The gene is largely expressed in mammalian tissue cells^[13] , and additionally is known as a homolog of the Red10 proteins based in Saccharomyces cerevisiae yeast. ^[14] This insight was a large discovery, as Rad10 associated with Rad1 proteins to create a nuclease within NER pathways. In additional studies conducted by Zhu et. al (2003), ERCC1-XPR expression in TRF2 deficient cells led to a direct correlation of increased chromosomal end fusions.^[15]

Structure

ERCC1 is found at human chromosome 19q13.32, and includes 10 exons which are ~15 kilobases. The ERCC1 protein contains 297 amino acids, with a molecular weight of 32,500 Da

Function

ERCC1-XPF is an endonuclease structure essential for NER in replicating and non-replicating cells. The structure creates incisions on the impaired DNA strand, starting from the 5’ direction and working toward its 3’ end. As ERCC1-XPR engages in the incision process required for NER and general DNA repair, it also cooperates with other proteins, XPC-RAD23B, XPA, RPA, TFIIH, and XPG.^[16]

ERCC4

Relevant studies

Utilizing different experiments, researchers isolated the ERCC4 gene independently through two different methods: the first approach discovered that ERCC1 worked with ERCC4 in the same complex, giving researchers the assumption that ERCC4 was additionally a homolog of RAD 1’s Saccharomyces cerevisiae. Further discovery uncovered that the defect originating from CHO complementation group 4 cells were identical to the cellular defects in xeroderma pigmentosum group F (XPF). The second method utilized defective complementation group 4 CHO cells in excision repair cross complementing. A cell line in the fourth complementation group was utilized to assign the ERCC4 gene to a human chromosome and then isolated by complementation.^[17] The location of ERCC4 for humans is on the chromosome 16p13.12, including 11 exons spanning around 28.2 kilobases.

is commonly referred to as XPF (XP-F) due to its defective state in the complement group F under xeroderma pigmentosum.

Structure

The ERCC4 XPF protein is composed of 916 amino acids with a molecular mass of 104,000 Da.

ERCC1 and ERCC4 Partnership

A 2016 study by Boulware, K.S., Manandhar, M., and Wood, R.D., uncovered that the partnered ERCC1 and ERCC4 (XPF) genes encode proteins that build a nuclease that is essential to DNA repair processes and upholding the stability of human chromosomes.

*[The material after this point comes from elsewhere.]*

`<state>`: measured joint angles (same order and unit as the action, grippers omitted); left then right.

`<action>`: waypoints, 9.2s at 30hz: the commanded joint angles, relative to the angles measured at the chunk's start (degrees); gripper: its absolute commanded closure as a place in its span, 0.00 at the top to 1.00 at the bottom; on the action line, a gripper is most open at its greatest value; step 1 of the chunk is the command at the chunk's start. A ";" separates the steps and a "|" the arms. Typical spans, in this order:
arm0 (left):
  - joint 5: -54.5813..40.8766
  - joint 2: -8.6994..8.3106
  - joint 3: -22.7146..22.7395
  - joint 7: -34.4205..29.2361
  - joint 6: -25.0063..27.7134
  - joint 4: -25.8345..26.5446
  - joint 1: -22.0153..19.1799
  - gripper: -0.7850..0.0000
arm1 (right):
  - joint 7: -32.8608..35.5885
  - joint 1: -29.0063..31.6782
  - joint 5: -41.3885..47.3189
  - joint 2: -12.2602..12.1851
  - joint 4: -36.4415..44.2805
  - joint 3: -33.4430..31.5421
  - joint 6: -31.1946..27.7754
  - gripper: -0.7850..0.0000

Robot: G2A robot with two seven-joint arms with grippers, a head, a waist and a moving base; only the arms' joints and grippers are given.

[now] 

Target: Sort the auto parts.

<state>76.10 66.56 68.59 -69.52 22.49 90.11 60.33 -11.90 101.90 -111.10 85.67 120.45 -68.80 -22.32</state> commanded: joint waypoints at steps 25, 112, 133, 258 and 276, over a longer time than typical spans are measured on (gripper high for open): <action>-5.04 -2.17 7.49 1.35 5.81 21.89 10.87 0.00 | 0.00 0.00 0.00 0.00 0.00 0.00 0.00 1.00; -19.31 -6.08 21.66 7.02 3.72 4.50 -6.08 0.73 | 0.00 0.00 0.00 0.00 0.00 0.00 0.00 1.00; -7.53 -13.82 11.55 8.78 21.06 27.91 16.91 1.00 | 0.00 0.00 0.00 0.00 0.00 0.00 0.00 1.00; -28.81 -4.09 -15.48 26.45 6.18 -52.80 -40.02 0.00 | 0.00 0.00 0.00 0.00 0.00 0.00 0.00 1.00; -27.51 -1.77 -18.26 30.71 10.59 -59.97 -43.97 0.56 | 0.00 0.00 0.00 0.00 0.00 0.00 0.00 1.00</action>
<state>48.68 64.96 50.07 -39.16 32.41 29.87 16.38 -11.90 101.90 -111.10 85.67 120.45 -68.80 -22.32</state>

The creation of protein complexes produced by ERCC genes can be exemplified through the partnership of ERCC1 and ERCC4’s XPF protein, forming a heterodimer which substitutes as a nuclease while XPB and XPD are included in the aforementioned TFIIH complex.^[8]

ERCC3

The ERCC3 gene encodes the XPB protein, a helicase part of the subunit within the TFIIH complex. TFIIH plays a large role in the initiation of transcription by RNA polymerase II and XPB/ XPD. The helicase produced by the ERCC2 gene helps unwind the DNA, ensuring that transcription can begin and continue efficiently. Through this function, ERCC3 is vital not only for the expression of individual genes but also for maintaining constant cell growth/development, as well as stress responses. ^[18]

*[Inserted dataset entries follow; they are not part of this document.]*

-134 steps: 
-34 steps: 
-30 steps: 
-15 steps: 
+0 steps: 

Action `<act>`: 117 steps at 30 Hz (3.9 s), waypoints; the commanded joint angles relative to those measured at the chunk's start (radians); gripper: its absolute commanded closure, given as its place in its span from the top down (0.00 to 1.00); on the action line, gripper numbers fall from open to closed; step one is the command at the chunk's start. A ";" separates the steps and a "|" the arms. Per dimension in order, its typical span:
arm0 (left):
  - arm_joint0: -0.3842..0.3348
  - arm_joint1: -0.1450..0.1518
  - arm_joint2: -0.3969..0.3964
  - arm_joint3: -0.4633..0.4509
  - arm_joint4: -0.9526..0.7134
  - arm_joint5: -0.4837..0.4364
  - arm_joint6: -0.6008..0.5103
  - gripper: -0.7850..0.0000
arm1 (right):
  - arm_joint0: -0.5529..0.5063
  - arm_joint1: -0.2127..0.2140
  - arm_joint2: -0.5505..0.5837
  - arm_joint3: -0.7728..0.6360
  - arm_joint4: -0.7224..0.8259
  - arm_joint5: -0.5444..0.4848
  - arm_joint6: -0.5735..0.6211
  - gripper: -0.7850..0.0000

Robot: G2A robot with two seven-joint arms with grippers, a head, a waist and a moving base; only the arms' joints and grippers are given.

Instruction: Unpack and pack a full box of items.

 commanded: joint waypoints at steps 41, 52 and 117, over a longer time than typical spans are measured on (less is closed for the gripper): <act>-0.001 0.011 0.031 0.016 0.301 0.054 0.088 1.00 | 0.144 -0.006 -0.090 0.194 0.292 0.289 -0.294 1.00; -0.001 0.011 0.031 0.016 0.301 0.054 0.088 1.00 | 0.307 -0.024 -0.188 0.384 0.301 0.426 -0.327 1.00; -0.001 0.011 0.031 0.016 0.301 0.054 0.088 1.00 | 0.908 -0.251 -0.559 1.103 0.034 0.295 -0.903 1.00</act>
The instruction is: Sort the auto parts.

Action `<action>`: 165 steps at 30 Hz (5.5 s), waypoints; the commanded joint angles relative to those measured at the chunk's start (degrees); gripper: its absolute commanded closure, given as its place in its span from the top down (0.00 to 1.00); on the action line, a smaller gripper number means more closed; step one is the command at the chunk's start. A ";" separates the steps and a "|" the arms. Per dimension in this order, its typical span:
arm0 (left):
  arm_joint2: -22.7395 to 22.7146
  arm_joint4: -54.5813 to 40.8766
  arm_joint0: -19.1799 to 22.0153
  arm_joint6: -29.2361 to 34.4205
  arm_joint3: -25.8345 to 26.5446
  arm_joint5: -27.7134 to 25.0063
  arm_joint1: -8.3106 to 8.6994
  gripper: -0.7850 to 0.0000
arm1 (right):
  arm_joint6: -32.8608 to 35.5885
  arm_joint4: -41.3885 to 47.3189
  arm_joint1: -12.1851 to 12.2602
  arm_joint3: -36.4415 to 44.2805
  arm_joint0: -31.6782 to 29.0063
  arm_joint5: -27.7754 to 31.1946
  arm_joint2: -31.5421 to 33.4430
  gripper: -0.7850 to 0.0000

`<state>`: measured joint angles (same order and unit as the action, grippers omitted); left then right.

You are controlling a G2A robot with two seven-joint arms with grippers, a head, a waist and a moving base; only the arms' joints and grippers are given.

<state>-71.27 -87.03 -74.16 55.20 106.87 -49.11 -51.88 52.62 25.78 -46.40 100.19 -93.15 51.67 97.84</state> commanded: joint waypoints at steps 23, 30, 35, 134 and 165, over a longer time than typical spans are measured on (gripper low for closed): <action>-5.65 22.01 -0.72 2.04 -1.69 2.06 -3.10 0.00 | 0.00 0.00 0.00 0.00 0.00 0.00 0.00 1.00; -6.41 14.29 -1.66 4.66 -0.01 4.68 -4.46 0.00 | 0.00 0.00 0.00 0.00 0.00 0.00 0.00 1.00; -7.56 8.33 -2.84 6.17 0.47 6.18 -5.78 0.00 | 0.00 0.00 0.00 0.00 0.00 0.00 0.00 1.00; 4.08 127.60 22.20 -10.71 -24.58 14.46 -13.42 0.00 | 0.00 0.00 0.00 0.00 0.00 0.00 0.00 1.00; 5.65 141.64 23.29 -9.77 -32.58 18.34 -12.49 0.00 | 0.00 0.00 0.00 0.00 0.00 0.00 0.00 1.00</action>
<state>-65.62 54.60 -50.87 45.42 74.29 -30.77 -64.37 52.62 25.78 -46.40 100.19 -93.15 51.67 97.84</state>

XPB is also incredibly important in DNA repair. The TFIIH complex is recruited to sites of large, concerning DNA lesions. During NER, XPB’s ATP-dependent helicase activity aids by partially unwinding the DNA double helix around the lesion, creating an opening for the repair machinery to enter and attach. Structural studies suggest that XPB acts like a mechanical wedge, prying apart the DNA strands so other NER proteins can carefully remove the damaged nucleotides and replace them with newly synthesized DNA. This dual role in transcription and repair makes XPB indispensable for maintaining the quality of the genome.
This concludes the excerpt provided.